Up All Night stars Will Arnett and Christina Applegate as a married couple struggling to adapt to life with a newborn. Chris, played by Arnett, quits his job at a law firm to be a stay-at-home (and out of place) dad, while Applegate’s Reagan heads back to work as a talk-show producer. Of course, comedy ensues when all he wants to do is play videogames and she is distracted at work thanks to constant worrying over Amy, the baby. The hijinks that could follow might prove to be comedy gold. Unfortunately, the writers of this newborn comedy are as unprepared for a show as Chris and Reagan are for a child.

It’s not to say the show doesn’t have potential; in fact, it most certainly proved to be entertaining— just not as laugh-out-loud funny as NBC sitcoms have established they could be. Watching Arnett’s character deal with the tasks of being a stay-at-home dad are irresistibly clever and relatable. Chris is on grocery duty, but he panics and can’t find the “normal cheese.” Though the scene feels rushed thanks to him freaking out over an elderly lady finding Amy cute, it resonates with that “Oh, yeah—that’s happened to me” feeling.

Chris also bonds with another stay-at-home dad over Xbox Live, but the subplot never goes anywhere. If the writers are smart they’ll keep that recurring to keep Arnett’s scenes dynamic, because as this episode progressed it seemed that most of his scenes will either be with the baby or with his wife.

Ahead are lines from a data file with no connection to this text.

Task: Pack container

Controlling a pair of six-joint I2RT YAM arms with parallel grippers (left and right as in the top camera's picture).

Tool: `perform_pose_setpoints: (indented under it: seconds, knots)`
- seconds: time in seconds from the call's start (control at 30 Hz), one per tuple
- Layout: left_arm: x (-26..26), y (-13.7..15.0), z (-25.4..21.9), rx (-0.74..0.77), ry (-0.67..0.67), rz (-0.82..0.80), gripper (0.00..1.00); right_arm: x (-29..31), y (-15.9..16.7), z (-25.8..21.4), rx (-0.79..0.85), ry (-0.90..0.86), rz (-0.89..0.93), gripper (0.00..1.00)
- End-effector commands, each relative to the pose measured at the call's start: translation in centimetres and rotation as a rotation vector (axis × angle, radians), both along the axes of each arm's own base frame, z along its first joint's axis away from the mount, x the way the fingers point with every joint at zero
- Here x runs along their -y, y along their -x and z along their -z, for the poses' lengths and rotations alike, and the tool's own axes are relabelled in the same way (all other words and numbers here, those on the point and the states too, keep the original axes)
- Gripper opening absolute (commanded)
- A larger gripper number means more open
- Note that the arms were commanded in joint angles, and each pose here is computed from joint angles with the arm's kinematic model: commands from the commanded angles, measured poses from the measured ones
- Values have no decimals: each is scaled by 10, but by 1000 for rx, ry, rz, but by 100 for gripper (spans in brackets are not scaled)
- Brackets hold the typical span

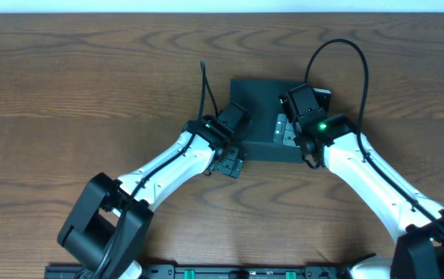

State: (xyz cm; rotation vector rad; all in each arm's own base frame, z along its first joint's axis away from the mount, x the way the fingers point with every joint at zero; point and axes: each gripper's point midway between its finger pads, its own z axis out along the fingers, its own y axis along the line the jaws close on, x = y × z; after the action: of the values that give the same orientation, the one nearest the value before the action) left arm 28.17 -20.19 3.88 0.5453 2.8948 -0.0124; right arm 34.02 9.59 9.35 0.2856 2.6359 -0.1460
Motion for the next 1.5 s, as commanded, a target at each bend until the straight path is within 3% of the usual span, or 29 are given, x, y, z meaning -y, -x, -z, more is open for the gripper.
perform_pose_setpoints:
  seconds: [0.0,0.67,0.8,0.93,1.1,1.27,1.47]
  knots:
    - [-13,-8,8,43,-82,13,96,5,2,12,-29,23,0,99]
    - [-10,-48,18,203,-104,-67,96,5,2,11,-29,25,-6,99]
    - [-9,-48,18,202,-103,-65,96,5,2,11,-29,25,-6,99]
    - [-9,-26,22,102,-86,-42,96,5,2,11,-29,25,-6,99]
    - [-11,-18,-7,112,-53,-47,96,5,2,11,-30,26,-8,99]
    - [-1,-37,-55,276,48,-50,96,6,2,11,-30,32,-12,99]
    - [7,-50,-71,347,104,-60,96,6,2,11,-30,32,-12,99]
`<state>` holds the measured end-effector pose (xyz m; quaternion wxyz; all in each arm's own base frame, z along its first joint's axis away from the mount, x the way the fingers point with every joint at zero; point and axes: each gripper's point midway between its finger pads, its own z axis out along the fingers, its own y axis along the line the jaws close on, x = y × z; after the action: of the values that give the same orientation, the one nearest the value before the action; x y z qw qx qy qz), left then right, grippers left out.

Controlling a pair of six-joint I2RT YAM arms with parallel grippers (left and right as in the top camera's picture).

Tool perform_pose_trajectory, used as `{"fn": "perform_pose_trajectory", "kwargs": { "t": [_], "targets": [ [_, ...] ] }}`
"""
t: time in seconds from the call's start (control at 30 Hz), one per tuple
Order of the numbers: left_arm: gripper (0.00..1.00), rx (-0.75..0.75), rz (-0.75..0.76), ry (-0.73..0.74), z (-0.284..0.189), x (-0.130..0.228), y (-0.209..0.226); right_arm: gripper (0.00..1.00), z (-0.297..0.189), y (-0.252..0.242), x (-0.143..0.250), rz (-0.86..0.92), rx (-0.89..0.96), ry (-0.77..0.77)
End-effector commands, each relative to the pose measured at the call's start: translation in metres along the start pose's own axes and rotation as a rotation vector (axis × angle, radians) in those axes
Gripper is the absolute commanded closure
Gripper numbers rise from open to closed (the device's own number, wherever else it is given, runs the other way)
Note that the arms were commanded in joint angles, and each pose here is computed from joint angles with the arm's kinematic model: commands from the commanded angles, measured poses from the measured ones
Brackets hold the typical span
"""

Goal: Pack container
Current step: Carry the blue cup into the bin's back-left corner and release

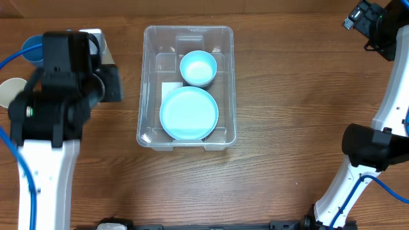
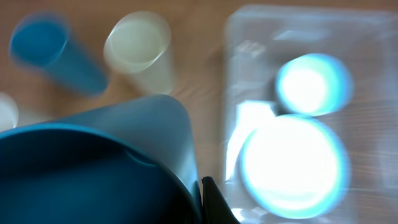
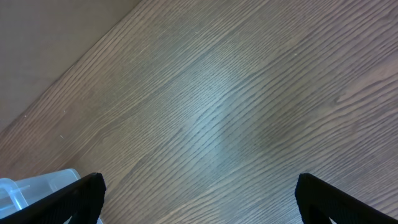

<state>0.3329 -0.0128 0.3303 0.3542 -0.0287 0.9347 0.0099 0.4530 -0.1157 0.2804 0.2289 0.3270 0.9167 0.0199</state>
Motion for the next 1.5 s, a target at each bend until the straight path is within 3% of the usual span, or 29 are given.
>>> {"fn": "perform_pose_trajectory", "kwargs": {
  "t": [0.0,0.13,0.43,0.83,1.2,1.37,1.47],
  "targets": [
    [0.96,0.155,0.101,-0.112,-0.019,-0.02,-0.057,0.0,0.0,-0.001,-0.003,0.009,0.0,-0.008],
    [0.96,0.217,0.164,-0.194,0.006,-0.049,-0.1,0.0,0.0,-0.001,-0.003,0.009,0.0,-0.008],
    [0.96,0.201,0.183,-0.095,0.119,-0.053,-0.131,0.0,0.0,-0.001,-0.003,0.009,0.0,-0.008],
    [0.96,0.143,0.166,0.066,0.21,-0.016,-0.136,0.0,0.0,-0.001,-0.003,0.009,0.0,-0.008],
    [0.96,0.102,0.119,0.052,0.242,-0.016,-0.134,0.0,0.0,-0.001,-0.003,0.009,0.0,-0.008],
    [0.87,0.09,0.117,0.039,0.242,-0.019,-0.132,0.0,0.0,-0.001,-0.003,0.009,0.0,-0.008],
    [0.6,0.091,0.116,0.028,0.243,-0.022,-0.133,0.0,0.0,-0.001,-0.003,0.009,0.0,-0.008]
  ]
}}
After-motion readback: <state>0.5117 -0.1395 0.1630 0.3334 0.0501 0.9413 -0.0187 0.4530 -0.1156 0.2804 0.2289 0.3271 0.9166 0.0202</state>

Reagan, however, received most of the screentime for the parenting duo. In her return as a producer, she is greeted by her friend and host of the talk show, Ava, played by a scene-stealing Maya Rudolph. Their interactions aren’t yet hilarious, but they have the potential for building into ones reminiscent of Liz and Jack on 30 Rock. It’s clear Ava has missed Reagan and wants their relationship to stay as carefree as it was pre-baby. She shows up late at night with champagne and begs the couple to drink. Then on Chris and Reagan’s seventh wedding anniversary, Ava forces Reagan to stay late at work making the couple cancel their big plans.

Ava seems to have an awful lot to do with the plot. Her antics cause the couple to go out late on an impromptu date for their anniversary, which produces rapid-fire scenes of them at a bar drinking and singing karaoke. Chris wants to do the responsible thing and go home, but who shows up? Ava, with bottle in hand and ready to keep the new parents away from their baby. It played like a scene straight out of The Hangover but without the R-rated antics.

Regardless of the shaky first plot, all the acting in Up All Night feels natural. The chemistry between Arnett and Applegate is spot-on and isn’t forced like on Arnett’s last show Running Wilde with Keri Russell. As already noted, Rudolph has the potential to be the Kramer or Barney Stinson of the show, and producers might follow her more closely to keep the viewers coming back for her character. The most head-scratching character was played by Nick Cannon, who popped up as the emcee for the talk show for all of five seconds. NBC’s site for the sitcom has him listed as one of the top billed actors. Cannon’s character was a late addition to the show when the producers realized they needed one more central character, and he is surely slotted for a major role.

For a show about parenting, it seems the writers are going to focus more on Reagan’s work life as opposed to on a married couple’s journey, which is what it has been marketed as. It could become a struggle of identity for the show that they might want to solve before we get too deep into the season. In a true first episode ending, focus is brought back on Chris and Reagan, who end up realizing that every aspect of their life is going to change and how happy they are about it.